На месте славного побега
Весной растопленного снега
Потоки мутные текли
И рыли влажну грудь земли.
Ко рву примчался конь ретивый,
Взмахнул хвостом и белой гривой,
Бразды стальные закусил
И через ров перескочил;
Но робкий всадник вверх ногами
Свалился тяжко в грязный ров,
Земли не взвидел с небесами
И смерть принять уж был готов.
Рогдай к оврагу подлетает;
Жестокий меч уж занесен;
«Погибни, трус! умри!» — вещает…
Вдруг узнает Фарлафа он;
Глядит, и руки опустились;
Досада, изумленье, гнев
В его чертах изобразились;
Скрыпя зубами, онемев,
Герой, с поникшею главою
Скорей отъехав ото рва,
Бесился… но едва, едва
Сам не смеялся над собою.
Тогда он встретил под горой
Старушечку чуть-чуть живую,
Горбатую, совсем седую.
Она дорожною клюкой
Ему на север указала.
«Ты там найдешь его», — сказала.
Рогдай весельем закипел
И к верной смерти полетел.
А наш Фарлаф? Во рву остался,
Дохнуть не смея; про себя
Он, лежа, думал: жив ли я?
Куда соперник злой девался?
Вдруг слышит прямо над собой
Старухи голос гробовой:
«Встань, молодец: все тихо в поле;
Ты никого не встретишь боле;
Я привела тебе коня;
Вставай, послушайся меня».
Смущенный витязь поневоле
Ползком оставил грязный ров;
Окрестность робко озирая,
Вздохнул и молвил оживая:
«Ну, слава богу, я здоров!»
«Поверь! — старуха продолжала, —
Людмилу мудрено сыскать;
Она далеко забежала;
Не нам с тобой ее достать.
Опасно разъезжать по свету;
Ты, право, будешь сам не рад.
Последуй моему совету,
Ступай тихохонько назад.
Под Киевом, в уединенье,
В своем наследственном селенье
Останься лучше без забот:
От нас Людмила не уйдет».
Сказав, исчезла.

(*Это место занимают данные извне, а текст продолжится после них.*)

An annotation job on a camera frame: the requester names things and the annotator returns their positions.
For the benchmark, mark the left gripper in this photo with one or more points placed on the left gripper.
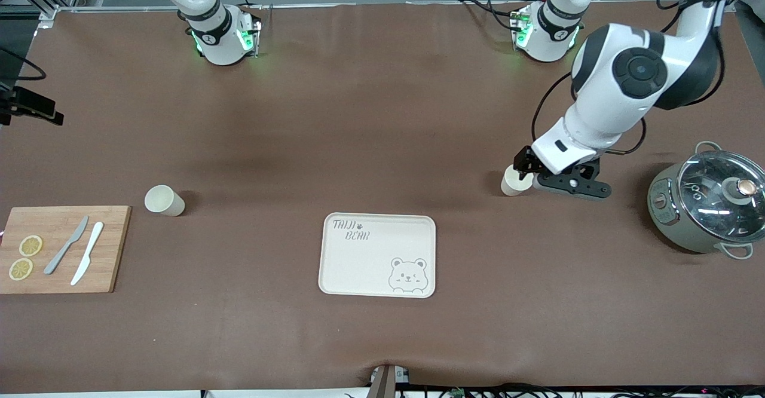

В нетерпенье
Благоразумный наш герой
Тотчас отправился домой,
Сердечно позабыв о славе
И даже о княжне младой;
И шум малейший по дубраве,
Полет синицы, ропот вод
Его бросали в жар и в пот.
Меж тем Руслан далеко мчится;
В глуши лесов, в глуши полей
Привычной думою стремится
К Людмиле, радости своей,
И говорит: «Найду ли друга?
Где ты, души моей супруга?
Увижу ль я твой светлый взор?
Услышу ль нежный разговор?
Иль суждено, чтоб чародея
Ты вечной пленницей была
И, скорбной девою старея,
В темнице мрачной отцвела?
Или соперник дерзновенный
Придет?.. Нет, нет, мой друг бесценный:
Еще при мне мой верный меч,
Еще глава не пала с плеч».
Однажды, темною порою,
По камням берегом крутым
Наш витязь ехал над рекою.
Всё утихало. Вдруг за ним
Стрелы мгновенное жужжанье,
Кольчуги звон, и крик, и ржанье,
И топот по полю глухой.
«Стой!» — грянул голос громовой.
Он оглянулся: в поле чистом,
Подняв копье, летит со свистом
Свирепый всадник, и грозой
Помчался князь ему навстречу.
«Aгa! догнал тебя! постой! —
Кричит наездник удалой, —
Готовься, друг, на смертну сечу;
Теперь ложись средь здешних мест;
А там ищи своих невест».
Руслан вспылал, вздрогнул от гнева;
Он узнает сей буйный глас…
Друзья мои! а наша дева?
Оставим витязей на час;
О них опять я вспомню вскоре.
А то давно пора бы мне
Подумать о младой княжне
И об ужасном Черноморе.
Моей причудливой мечты
Наперсник иногда нескромный,
Я рассказал, как ночью темной
Людмилы нежной красоты
От воспаленного Руслана
Сокрылись вдруг среди тумана.
Несчастная! когда злодей,
Рукою мощною своей
Тебя сорвав с постели брачной,
Взвился, как вихорь, к облакам
Сквозь тяжкий дым и воздух мрачный
И вдруг умчал к своим горам —
Ты чувств и памяти лишилась
И в страшном замке колдуна,
Безмолвна, трепетна, бледна,
В одно мгновенье очутилась.
С порога хижины моей
Так видел я, средь летних дней,
Когда за курицей трусливой
Султан курятника спесивый,
Петух мой по двору бежал
И сладострастными крылами
Уже подругу обнимал;
Над ними хитрыми кругами
Цыплят селенья старый вор,
Прияв губительные меры,
Носился, плавал коршун серый
И пал как молния на двор.
Взвился, летит. В когтях ужасных
Во тьму расселин безопасных
Уносит бедную злодей.
Напрасно, горестью своей
И хладным страхом пораженный,
Зовет любовницу петух…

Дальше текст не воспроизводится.